When Melea came down, dressed in a shorter time than ever horsewoman was dressed before, her mother had stuffed a shirt and night-cap into Mr. Berkeley’s pocket, replenished his purse, promised to be at D—— to meet him on his return from town in the middle of the next day, and summoned a smile of hope and a few words of comfort with which to dismiss him.

The groom was ordered to fall back out of earshot; and during the tedious half mile that they were obliged to go slowly, Melea learned a few particulars. She asked the nature of the alarm, and whether the old story of the forgeries had anything to do with it.

“Nothing whatever. It is pure accident. The most provoking thing in the world! The merest accident!”

People’s[People’s] minds are in a state to be acted upon by trifles,” observed Melea. “I hope it may soon blow over, if it is not a well-founded alarm.”

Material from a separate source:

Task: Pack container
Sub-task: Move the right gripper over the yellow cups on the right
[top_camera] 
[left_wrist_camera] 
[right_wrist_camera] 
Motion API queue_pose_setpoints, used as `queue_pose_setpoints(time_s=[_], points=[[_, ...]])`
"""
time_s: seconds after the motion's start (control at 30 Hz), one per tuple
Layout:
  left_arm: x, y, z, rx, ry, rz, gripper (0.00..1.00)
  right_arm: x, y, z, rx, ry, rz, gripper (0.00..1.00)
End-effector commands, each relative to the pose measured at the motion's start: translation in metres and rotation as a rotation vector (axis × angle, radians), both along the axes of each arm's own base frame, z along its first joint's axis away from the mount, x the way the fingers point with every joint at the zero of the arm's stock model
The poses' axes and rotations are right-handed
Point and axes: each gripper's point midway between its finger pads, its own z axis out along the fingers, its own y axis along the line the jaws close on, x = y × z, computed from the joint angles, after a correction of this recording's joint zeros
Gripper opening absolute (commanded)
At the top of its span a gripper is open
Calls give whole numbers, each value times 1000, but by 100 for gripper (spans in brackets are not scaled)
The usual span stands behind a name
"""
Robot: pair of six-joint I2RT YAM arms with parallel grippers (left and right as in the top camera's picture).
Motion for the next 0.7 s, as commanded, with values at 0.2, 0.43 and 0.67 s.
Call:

“No, no. Such a hubbub as I left behind me is easy enough to begin, but the devil knows where it will end. It was that cursed fool, Mrs. Millar, that is the cause of all this.”

“What! Mrs. Millar the confectioner?”

“The same,—the mischievous, damned old—”

The rest was lost between his teeth. Melea had never thought Mrs. Millar a fool, or mischievous, and knew she was not old, and had no reason for supposing the remaining word to be more applicable than the others. Perceiving, however, that they were just coming in sight of Cavendish’s premises, she supposed that her father’s wrath might bear a relation to them, while he vented it on the harmless Mrs. Millar. He went on:—

“A servant boy was sent to Mrs. Millar’s for change for a £5 note of our bank; and the devil took him there just when the shop was full of people, eating their buns and tarts for luncheon. The fool behind the counter—”

“And who was that?”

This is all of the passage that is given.